◆ THE TASK ◆
Apart from the pictures, return every line of the listing exactly.

Content starts

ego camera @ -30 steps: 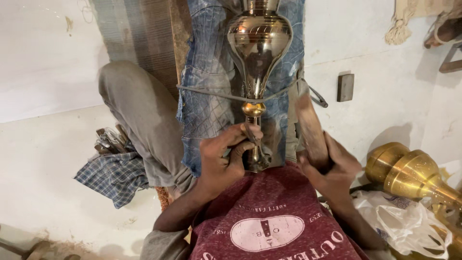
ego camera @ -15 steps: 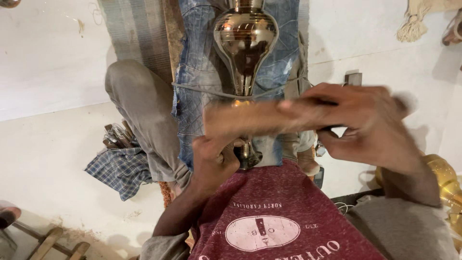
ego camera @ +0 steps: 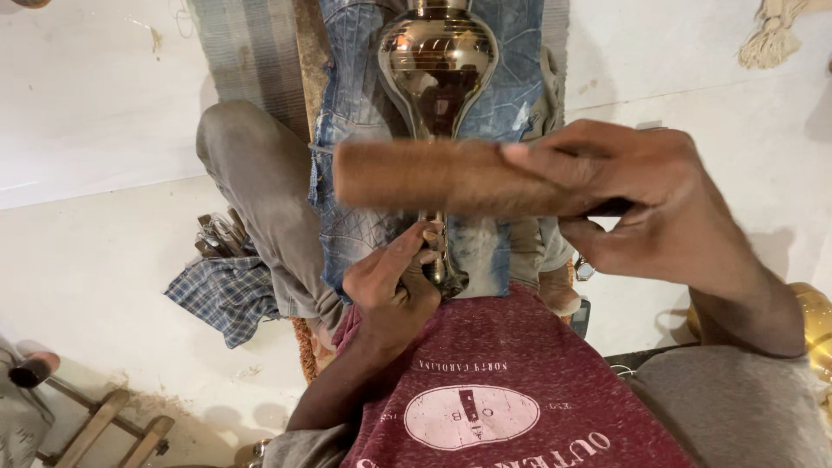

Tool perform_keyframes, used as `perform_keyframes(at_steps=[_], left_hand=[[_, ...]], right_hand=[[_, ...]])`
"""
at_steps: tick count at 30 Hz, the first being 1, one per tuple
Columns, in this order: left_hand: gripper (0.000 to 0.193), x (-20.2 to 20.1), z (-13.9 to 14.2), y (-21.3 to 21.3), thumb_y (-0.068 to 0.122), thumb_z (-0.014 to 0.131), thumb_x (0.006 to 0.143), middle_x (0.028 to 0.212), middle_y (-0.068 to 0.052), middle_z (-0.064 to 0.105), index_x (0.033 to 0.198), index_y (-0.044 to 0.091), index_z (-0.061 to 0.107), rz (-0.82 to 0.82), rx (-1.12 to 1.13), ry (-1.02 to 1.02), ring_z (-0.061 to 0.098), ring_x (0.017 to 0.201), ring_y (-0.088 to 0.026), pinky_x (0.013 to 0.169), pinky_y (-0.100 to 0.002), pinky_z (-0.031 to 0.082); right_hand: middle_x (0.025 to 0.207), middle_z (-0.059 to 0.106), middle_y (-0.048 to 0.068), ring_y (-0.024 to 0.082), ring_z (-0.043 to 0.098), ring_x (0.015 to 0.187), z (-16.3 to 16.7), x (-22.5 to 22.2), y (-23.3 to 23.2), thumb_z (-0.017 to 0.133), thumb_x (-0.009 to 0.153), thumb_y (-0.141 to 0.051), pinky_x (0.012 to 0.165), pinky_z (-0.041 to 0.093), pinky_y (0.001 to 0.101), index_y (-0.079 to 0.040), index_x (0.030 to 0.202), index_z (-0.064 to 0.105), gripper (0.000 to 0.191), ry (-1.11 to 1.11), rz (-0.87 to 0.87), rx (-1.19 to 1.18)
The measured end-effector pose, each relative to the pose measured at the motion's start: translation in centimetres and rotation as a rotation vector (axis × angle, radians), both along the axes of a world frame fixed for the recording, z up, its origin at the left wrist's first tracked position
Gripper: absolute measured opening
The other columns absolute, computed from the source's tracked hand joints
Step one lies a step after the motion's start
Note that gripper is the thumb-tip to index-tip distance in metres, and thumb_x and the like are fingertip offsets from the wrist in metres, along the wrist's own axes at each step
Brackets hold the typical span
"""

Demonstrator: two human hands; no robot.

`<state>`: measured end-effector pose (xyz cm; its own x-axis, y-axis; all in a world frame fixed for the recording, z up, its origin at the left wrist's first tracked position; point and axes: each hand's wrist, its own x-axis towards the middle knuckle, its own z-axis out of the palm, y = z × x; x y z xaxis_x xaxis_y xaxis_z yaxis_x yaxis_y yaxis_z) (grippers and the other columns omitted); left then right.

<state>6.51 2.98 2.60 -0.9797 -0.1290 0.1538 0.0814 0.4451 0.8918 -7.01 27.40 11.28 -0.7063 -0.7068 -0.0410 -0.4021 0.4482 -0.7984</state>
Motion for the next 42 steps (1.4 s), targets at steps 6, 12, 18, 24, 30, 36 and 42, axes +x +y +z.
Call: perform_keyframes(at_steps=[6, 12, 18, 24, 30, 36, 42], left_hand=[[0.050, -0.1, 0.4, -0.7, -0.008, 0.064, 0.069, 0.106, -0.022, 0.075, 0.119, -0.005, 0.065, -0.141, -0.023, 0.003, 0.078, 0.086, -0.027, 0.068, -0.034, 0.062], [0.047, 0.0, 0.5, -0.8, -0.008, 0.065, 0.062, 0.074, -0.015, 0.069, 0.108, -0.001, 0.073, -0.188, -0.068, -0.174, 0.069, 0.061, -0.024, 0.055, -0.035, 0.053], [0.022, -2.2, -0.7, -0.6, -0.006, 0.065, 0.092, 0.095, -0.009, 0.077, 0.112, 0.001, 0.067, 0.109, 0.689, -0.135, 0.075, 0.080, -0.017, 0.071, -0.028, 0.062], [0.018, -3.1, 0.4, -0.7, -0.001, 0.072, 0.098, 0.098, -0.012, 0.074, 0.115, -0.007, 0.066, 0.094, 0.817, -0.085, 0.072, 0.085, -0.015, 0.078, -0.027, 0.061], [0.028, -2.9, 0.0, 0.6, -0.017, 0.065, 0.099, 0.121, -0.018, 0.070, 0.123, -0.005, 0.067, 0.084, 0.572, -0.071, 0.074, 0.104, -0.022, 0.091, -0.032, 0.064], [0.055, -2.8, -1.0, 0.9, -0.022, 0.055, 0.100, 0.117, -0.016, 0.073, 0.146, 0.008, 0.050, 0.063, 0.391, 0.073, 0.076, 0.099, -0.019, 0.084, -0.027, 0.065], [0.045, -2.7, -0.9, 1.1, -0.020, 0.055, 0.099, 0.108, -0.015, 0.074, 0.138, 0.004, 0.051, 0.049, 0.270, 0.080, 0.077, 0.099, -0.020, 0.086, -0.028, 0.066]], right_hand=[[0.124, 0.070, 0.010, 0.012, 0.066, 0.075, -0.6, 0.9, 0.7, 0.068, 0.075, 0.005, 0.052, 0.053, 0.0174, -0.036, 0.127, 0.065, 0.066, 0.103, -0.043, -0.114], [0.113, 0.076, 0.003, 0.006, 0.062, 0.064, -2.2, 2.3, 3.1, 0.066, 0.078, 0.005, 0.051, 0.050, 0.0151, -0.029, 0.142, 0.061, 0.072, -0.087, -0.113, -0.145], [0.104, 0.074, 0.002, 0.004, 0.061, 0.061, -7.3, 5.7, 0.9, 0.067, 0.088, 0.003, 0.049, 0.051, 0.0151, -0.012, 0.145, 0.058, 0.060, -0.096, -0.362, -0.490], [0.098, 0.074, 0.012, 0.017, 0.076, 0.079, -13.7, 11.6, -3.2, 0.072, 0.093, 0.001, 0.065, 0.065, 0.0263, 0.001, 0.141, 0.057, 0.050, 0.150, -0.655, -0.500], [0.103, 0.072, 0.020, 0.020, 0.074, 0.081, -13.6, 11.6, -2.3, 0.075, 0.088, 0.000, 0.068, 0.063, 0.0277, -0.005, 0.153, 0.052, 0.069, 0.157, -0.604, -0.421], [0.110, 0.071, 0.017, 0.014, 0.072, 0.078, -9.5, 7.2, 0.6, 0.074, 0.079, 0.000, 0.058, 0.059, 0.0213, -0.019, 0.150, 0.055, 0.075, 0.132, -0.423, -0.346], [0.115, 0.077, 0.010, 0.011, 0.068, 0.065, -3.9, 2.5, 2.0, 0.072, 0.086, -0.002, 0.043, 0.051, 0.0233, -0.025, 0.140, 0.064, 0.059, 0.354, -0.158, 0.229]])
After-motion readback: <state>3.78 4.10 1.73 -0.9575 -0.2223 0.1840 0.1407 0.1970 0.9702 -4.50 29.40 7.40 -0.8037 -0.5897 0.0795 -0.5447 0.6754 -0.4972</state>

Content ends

◆ ANSWER SPACE ◆
ego camera @ -30 steps: 
ego camera @ -15 steps: 
ego camera @ +0 steps: 

Tool perform_keyframes, used as `perform_keyframes(at_steps=[_], left_hand=[[_, ...]], right_hand=[[_, ...]])`
"""
at_steps: tick count at 30 Hz, the first being 1, one per tuple
Columns, in this order: left_hand: gripper (0.000 to 0.193), x (-20.2 to 20.1), z (-13.9 to 14.2), y (-21.3 to 21.3), thumb_y (-0.068 to 0.122), thumb_z (-0.014 to 0.131), thumb_x (0.006 to 0.143), middle_x (0.028 to 0.212), middle_y (-0.068 to 0.052), middle_z (-0.064 to 0.105), index_x (0.033 to 0.198), index_y (-0.044 to 0.091), index_z (-0.061 to 0.107), rz (-0.82 to 0.82), rx (-1.12 to 1.13), ry (-1.02 to 1.02), ring_z (-0.061 to 0.098), ring_x (0.017 to 0.201), ring_y (-0.088 to 0.026), pinky_x (0.013 to 0.169), pinky_y (-0.100 to 0.002), pinky_z (-0.031 to 0.082); right_hand: middle_x (0.025 to 0.207), middle_z (-0.059 to 0.106), middle_y (-0.048 to 0.068), ring_y (-0.024 to 0.082), ring_z (-0.043 to 0.098), ring_x (0.015 to 0.187), z (-16.3 to 16.7), x (-22.5 to 22.2), y (-23.3 to 23.2), thumb_z (-0.017 to 0.133), thumb_x (-0.009 to 0.153), thumb_y (-0.141 to 0.051), pinky_x (0.012 to 0.165), pinky_z (-0.041 to 0.093), pinky_y (0.001 to 0.101), index_y (-0.079 to 0.040), index_x (0.030 to 0.202), index_z (-0.064 to 0.105), gripper (0.000 to 0.191), ry (-1.11 to 1.11), rz (-0.87 to 0.87), rx (-1.19 to 1.18)
The measured end-effector pose, each relative to the pose measured at the motion's start: translation in centimetres and rotation as a rotation vector (axis × angle, radians), both along the axes of a world frame fixed for the recording, z up, its origin at the left wrist's first tracked position
Gripper: absolute measured opening
The other columns absolute, computed from the source's tracked hand joints
Step one lies a step after the motion's start
Note that gripper is the thumb-tip to index-tip distance in metres, and thumb_x and the like are fingertip offsets from the wrist in metres, along the wrist's own axes at each step
Brackets hold the typical span
"""

Demonstrator: two human hands; no robot.

`<state>`: measured end-effector pose (xyz cm; its own x-axis, y-axis; all in a world frame fixed for the recording, z up, its origin at the left wrist's first tracked position; point and axes: each hand's wrist, its own x-axis towards the middle knuckle, its own z-axis out of the palm, y = z × x; x y z xaxis_x xaxis_y xaxis_z yaxis_x yaxis_y yaxis_z) (grippers and the other columns omitted); left then right.

<state>6.51 2.98 2.60 -0.9797 -0.1290 0.1538 0.0814 0.4451 0.8918 -7.01 27.40 11.28 -0.7063 -0.7068 -0.0410 -0.4021 0.4482 -0.7984</state>
Motion for the next 42 steps (1.4 s), targets at steps 6, 12, 18, 24, 30, 36 and 42, axes +x +y +z.
Call: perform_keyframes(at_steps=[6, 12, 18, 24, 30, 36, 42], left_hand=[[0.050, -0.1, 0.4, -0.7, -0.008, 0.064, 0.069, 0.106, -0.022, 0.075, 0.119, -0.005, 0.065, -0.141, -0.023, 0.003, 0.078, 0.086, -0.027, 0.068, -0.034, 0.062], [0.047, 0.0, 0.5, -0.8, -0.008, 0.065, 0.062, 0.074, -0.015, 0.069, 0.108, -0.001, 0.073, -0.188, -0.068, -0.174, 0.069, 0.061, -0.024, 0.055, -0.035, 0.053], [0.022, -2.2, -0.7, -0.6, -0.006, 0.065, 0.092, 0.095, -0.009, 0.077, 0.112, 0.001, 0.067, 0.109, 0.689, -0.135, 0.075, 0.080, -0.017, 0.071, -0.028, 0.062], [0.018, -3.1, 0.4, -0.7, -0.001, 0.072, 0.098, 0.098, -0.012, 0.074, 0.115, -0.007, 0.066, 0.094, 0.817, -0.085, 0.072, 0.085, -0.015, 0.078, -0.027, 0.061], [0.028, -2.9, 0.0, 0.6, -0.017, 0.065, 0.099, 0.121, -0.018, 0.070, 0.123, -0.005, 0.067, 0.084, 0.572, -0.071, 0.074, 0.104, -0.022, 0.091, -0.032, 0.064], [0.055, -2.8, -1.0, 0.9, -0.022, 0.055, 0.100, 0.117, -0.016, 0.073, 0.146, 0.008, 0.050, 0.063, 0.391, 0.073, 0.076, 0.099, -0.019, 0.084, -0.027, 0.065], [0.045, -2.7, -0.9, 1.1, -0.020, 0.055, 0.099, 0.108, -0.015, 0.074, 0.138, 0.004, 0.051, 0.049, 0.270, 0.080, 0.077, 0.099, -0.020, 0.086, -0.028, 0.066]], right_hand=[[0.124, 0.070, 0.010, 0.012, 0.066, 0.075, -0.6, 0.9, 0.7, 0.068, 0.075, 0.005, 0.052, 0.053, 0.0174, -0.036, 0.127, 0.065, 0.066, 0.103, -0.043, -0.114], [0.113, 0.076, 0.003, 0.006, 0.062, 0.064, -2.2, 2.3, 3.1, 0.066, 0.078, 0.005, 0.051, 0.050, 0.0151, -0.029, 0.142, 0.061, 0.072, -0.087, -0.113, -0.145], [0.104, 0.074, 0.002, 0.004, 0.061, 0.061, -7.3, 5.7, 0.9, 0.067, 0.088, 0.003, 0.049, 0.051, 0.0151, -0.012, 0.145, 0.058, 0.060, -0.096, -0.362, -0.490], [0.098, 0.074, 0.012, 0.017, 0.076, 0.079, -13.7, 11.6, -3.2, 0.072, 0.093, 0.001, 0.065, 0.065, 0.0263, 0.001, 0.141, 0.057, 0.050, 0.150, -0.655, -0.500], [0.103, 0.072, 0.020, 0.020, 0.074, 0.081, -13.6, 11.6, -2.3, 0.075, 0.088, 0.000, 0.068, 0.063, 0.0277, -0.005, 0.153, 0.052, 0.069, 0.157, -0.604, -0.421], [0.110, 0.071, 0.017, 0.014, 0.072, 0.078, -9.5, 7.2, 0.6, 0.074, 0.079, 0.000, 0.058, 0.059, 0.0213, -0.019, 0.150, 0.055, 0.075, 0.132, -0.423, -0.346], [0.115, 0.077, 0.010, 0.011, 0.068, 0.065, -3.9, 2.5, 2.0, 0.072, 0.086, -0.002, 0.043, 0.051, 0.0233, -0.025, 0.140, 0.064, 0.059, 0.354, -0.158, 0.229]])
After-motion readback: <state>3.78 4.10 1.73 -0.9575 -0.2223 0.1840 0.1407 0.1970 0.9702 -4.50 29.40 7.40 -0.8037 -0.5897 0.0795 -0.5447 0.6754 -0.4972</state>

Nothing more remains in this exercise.